This would be interesting to see. I liked both games on the Saturn, the only problem I have is that the level design can be a dick sometimes - ships spawn at points where they just ram you. Unless you know exactly what you are doing, the game is extremely frustrating (and no, this isn't a general rule for shmups, it's just a sign of bad level design).
And the series has the stupidest naming system ever. There's Ray Force, Ray Storm, Layer Section 1-2, Gunlock, Galactic Attack? Very confusing.
If you didn't know...If you have LayerSection/GalacticAttack (stoopid name) on Saturn only play in tate mode. Taito messed the horizontal "tate" mode up. All special effects like first boss background and many others are broken. I still don't understand why?
They didn't mess it up. The game makes extremely heavy use of line scrolling, ie. changing the scroll value of a background after the line is drawn (at the horizontal sync interrupt). Since the screen of the game is rotated, this means it is moving background columns at every pixel. Just imagine the perspective ground of Street Fighter 2 rotated 90 degrees to get the idea.
Now if you do not rotate the screen, then line scroll cannot be used for this, and you can only do column scrolling at every 8 pixels in the Saturn hardware.

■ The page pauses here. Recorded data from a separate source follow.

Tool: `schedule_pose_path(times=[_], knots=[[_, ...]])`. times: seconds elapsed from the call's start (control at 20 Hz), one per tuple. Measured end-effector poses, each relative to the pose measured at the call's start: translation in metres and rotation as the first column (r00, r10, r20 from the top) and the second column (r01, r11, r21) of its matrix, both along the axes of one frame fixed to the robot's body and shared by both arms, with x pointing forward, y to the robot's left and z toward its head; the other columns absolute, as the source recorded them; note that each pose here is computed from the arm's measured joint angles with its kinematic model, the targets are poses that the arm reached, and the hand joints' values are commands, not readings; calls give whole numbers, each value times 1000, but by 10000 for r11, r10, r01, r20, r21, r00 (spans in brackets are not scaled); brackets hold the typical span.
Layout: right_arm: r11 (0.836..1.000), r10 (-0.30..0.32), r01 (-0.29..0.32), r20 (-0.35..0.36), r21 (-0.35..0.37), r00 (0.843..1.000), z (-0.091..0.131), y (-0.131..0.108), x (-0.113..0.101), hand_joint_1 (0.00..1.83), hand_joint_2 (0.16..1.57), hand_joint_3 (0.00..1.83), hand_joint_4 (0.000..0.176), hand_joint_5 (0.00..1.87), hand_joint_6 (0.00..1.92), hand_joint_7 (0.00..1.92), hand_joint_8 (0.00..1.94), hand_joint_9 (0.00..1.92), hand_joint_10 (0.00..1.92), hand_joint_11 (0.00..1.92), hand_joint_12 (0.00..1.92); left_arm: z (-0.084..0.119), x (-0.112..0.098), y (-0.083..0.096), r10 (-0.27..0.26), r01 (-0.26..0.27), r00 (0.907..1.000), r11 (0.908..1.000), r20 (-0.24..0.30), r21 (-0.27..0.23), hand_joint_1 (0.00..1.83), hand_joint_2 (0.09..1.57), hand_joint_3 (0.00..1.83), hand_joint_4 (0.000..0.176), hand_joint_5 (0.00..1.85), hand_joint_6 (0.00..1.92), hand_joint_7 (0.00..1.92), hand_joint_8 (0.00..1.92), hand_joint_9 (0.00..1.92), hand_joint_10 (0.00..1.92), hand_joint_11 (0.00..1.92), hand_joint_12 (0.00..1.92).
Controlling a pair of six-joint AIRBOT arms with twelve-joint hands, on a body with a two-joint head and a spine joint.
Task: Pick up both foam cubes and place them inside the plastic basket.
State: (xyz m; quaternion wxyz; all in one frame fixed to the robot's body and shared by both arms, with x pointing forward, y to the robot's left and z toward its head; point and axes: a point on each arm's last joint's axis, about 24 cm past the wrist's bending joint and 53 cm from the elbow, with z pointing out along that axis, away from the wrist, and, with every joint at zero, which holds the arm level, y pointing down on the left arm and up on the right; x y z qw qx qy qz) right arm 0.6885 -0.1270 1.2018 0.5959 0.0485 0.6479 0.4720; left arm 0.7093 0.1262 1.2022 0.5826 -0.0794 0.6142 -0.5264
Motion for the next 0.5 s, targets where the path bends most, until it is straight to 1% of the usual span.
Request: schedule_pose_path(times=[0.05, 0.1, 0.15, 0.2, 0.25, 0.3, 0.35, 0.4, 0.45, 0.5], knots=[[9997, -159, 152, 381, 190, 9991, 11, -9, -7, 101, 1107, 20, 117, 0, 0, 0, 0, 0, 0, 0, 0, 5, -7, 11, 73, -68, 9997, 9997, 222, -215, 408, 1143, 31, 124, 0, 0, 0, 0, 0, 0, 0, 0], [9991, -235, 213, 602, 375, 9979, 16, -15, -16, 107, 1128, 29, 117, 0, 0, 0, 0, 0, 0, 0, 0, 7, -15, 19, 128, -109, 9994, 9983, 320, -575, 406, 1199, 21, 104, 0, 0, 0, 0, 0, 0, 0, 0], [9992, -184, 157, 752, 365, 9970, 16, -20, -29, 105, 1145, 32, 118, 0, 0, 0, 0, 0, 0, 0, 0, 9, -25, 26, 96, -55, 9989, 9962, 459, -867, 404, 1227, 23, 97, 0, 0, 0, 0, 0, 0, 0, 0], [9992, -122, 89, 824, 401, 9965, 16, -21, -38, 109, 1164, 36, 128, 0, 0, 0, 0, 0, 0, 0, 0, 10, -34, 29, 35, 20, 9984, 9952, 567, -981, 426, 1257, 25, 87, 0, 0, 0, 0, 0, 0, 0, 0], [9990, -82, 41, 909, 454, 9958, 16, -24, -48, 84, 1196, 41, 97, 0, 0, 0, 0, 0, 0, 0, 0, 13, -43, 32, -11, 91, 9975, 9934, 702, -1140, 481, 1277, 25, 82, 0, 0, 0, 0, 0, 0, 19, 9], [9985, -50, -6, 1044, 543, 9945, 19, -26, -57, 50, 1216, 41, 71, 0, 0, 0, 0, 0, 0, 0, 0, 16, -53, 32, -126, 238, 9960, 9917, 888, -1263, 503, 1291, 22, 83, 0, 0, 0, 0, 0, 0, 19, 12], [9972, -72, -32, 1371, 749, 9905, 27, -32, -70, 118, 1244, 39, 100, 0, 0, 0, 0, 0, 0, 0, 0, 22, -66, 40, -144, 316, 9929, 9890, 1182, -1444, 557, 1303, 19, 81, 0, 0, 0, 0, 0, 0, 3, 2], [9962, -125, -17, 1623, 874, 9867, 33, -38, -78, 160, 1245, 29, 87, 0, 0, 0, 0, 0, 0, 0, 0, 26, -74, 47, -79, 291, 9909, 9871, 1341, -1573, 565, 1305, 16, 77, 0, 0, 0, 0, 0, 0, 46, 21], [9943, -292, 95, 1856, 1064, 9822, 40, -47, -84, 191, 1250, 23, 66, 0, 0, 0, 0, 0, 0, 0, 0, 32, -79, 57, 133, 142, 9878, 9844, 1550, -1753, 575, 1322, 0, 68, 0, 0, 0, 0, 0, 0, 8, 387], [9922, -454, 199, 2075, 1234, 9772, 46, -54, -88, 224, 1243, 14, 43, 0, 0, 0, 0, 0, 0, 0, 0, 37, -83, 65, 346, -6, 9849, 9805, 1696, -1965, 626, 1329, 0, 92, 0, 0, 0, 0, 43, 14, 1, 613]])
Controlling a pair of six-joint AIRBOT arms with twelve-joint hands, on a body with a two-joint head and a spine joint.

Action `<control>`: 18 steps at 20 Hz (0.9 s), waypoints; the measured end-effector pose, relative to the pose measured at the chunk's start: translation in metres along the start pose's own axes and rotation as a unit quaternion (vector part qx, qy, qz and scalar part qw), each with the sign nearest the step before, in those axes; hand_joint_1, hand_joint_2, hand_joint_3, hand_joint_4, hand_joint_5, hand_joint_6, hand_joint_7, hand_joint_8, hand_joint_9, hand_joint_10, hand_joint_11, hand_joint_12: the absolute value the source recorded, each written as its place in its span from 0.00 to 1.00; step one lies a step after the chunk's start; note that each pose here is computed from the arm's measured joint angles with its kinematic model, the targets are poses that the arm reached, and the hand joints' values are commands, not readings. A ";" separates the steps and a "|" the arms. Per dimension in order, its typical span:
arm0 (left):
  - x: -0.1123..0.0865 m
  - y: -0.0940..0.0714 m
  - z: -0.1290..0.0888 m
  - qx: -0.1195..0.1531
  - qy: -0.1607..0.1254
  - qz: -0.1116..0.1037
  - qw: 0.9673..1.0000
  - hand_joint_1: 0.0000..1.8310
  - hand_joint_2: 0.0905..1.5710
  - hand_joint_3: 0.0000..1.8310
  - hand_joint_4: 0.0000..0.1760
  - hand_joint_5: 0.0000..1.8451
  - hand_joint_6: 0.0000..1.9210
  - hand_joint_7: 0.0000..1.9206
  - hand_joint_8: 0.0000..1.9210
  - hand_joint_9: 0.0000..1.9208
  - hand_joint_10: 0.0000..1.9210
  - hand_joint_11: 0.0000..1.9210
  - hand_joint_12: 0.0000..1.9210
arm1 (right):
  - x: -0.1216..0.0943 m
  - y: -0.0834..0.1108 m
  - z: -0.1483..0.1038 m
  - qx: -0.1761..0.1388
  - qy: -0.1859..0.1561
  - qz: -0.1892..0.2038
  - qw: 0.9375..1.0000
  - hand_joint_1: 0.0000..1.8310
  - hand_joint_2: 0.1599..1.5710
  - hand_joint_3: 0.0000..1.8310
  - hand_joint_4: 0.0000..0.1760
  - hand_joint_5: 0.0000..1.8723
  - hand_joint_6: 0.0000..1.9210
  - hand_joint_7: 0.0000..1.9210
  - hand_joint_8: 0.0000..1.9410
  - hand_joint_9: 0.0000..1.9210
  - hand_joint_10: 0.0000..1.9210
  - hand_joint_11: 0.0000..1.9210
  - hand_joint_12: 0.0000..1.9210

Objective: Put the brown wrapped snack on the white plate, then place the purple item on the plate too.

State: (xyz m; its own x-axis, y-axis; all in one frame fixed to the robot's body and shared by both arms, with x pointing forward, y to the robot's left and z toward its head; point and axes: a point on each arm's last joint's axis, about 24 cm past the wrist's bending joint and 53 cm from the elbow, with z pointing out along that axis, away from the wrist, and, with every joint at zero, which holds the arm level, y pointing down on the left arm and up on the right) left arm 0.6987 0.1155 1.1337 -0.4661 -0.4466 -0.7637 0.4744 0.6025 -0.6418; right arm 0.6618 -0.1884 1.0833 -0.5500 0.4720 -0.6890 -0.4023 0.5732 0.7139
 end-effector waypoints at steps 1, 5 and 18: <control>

So the normal backgrounds are incapable of doing this effect when rotated, and therefore they are missing from the game. Also, some other ones are 90 degrees rotated (like when the 2nd or 3rd boss shows up, the one that drops in and out of wireframe mode, it has a small animation where the wireframe "flows" into the screen - it is rotated because it still uses line scroll).
Thing is that they could have changed the backgrounds to use the VDP2 rotating background to achieve the same per-pixel column scroll, but I can only assume that this would've required a devastating amount of code change, as potentially the entire math of those backgrounds would've needed a switch. The scanline stuff can be done with simple arithmetic and some lookup tables (or even a sine), while doing the same on the rotating background requires actual calculation of the degrees of tilting. Radiant Silvergun does this effect very beautifully, when you reach the Turtle boss on the last stage, the background "sinks" into two metallic indents that do per-pixel column scroll (it's two planes of the mode 7 "infinite floor", scrolling at a perfect top-bottom direction).